## WORK TO COMPLETE
Nothing outside the range is to be copied. From the entries below, reproduce exactly the lines starting at the one with "Tag the person's right forearm with points." and ending at the one with "Mark the blue plastic", without pictures.

## RECORDS TO PROCESS
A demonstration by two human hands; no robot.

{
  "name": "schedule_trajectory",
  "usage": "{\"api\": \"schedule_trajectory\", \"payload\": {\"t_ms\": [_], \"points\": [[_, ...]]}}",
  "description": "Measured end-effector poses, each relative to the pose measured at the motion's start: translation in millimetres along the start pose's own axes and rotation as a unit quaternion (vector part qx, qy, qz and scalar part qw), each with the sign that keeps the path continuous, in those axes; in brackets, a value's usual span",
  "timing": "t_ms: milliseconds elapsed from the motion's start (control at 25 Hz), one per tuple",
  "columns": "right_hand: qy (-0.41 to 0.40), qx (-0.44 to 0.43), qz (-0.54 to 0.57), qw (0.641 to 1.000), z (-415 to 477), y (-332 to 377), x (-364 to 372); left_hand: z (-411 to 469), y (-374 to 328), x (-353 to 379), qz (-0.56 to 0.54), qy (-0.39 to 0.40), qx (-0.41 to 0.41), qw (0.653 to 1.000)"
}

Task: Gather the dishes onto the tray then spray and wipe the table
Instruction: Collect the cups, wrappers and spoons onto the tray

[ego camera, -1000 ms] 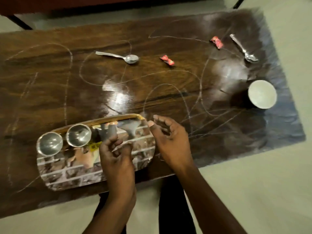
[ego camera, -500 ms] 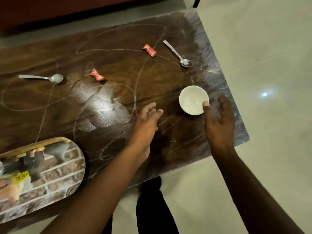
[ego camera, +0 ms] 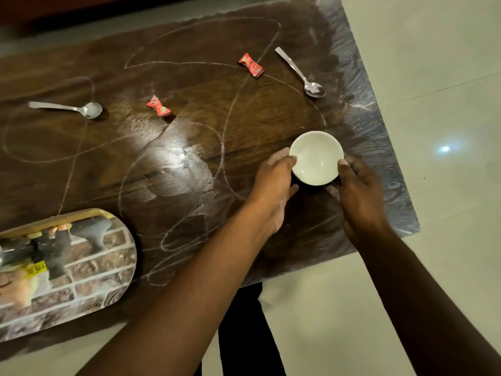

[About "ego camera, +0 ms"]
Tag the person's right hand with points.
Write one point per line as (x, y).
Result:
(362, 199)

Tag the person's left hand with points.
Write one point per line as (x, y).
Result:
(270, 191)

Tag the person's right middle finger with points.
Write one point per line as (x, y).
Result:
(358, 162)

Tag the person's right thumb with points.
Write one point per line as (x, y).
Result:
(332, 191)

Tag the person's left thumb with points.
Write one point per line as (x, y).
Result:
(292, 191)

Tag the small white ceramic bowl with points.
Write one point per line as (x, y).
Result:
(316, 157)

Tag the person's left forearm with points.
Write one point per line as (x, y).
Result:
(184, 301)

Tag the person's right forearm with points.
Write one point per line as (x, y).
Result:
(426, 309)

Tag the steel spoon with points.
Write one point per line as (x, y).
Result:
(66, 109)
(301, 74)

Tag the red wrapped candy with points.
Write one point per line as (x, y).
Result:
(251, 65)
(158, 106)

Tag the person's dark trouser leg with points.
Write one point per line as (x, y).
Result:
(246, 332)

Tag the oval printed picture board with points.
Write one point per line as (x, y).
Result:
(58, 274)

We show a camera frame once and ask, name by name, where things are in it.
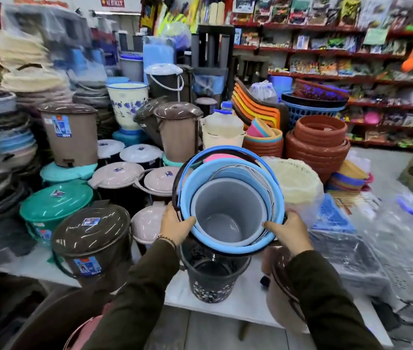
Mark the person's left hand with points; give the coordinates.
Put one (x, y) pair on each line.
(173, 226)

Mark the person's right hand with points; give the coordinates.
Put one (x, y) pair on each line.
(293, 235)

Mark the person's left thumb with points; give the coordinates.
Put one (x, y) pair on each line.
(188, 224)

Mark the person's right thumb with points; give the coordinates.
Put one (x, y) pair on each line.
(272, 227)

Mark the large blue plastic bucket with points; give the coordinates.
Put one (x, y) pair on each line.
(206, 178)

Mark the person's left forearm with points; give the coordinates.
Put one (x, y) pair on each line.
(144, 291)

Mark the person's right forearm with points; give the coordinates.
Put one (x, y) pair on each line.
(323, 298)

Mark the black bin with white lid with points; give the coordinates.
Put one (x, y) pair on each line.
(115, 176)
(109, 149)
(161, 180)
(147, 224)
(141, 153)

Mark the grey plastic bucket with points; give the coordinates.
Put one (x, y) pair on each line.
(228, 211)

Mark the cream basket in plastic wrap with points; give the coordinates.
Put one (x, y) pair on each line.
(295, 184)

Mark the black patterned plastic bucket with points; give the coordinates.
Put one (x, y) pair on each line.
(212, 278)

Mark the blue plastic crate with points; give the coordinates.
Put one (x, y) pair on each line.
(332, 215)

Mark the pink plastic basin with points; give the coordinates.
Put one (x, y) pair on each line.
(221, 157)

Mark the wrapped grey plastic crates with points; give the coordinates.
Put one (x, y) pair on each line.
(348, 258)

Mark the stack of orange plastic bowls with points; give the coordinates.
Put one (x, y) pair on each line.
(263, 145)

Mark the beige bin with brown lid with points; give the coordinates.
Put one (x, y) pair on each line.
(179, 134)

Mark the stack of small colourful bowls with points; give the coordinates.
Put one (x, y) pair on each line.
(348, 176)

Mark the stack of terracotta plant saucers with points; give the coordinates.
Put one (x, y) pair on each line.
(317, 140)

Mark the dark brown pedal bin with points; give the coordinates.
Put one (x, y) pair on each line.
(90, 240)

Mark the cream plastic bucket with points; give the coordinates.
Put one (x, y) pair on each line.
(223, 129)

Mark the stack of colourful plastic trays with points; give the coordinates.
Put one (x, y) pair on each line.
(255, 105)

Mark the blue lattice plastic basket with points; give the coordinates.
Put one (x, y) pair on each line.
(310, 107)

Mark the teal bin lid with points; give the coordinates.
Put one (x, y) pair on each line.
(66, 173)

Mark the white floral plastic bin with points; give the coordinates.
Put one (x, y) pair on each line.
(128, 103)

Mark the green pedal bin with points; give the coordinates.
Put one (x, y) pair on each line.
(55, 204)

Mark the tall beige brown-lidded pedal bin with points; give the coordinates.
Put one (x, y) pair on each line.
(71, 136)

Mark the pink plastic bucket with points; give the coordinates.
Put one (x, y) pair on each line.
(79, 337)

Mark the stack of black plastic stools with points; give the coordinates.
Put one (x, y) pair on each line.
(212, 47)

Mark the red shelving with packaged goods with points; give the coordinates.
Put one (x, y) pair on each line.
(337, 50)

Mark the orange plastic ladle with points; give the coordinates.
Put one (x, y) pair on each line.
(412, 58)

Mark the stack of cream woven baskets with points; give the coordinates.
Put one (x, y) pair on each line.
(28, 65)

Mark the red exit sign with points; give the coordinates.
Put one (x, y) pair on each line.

## SOLUTION TO THE EXERCISE
Tag the person's right forearm with points.
Write one point per line as (x, y).
Result:
(426, 309)

Tag the steel spoon with points.
Write one point per line as (x, y).
Result:
(66, 109)
(301, 74)

Tag the red wrapped candy with points.
Write one point per line as (x, y).
Result:
(251, 65)
(158, 106)

Tag the person's dark trouser leg with points.
Write one point per line as (x, y).
Result:
(246, 332)

Tag the oval printed picture board with points.
Write one point per line as (x, y).
Result:
(58, 274)

We show a camera frame once and ask, name by name, where things are in it.
Mark the person's left hand with points; give the coordinates.
Put one (x, y) pair on each line.
(173, 226)

Mark the person's right hand with points; give the coordinates.
Put one (x, y) pair on each line.
(293, 235)

Mark the person's left thumb with points; give the coordinates.
Put one (x, y) pair on each line.
(188, 224)

Mark the person's right thumb with points; give the coordinates.
Put one (x, y) pair on each line.
(272, 227)

Mark the large blue plastic bucket with points; give the coordinates.
Put one (x, y) pair on each line.
(206, 178)

Mark the person's left forearm with points; give the coordinates.
Put one (x, y) pair on each line.
(144, 291)

Mark the person's right forearm with points; give the coordinates.
Put one (x, y) pair on each line.
(323, 298)

Mark the black bin with white lid with points; give the coordinates.
Put one (x, y) pair on each line.
(115, 176)
(109, 149)
(161, 180)
(147, 224)
(141, 153)

Mark the grey plastic bucket with points; give the coordinates.
Put one (x, y) pair on each line.
(228, 211)

Mark the cream basket in plastic wrap with points; give the coordinates.
Put one (x, y) pair on each line.
(295, 184)

Mark the black patterned plastic bucket with points; give the coordinates.
Put one (x, y) pair on each line.
(212, 278)

Mark the blue plastic crate with points; give the coordinates.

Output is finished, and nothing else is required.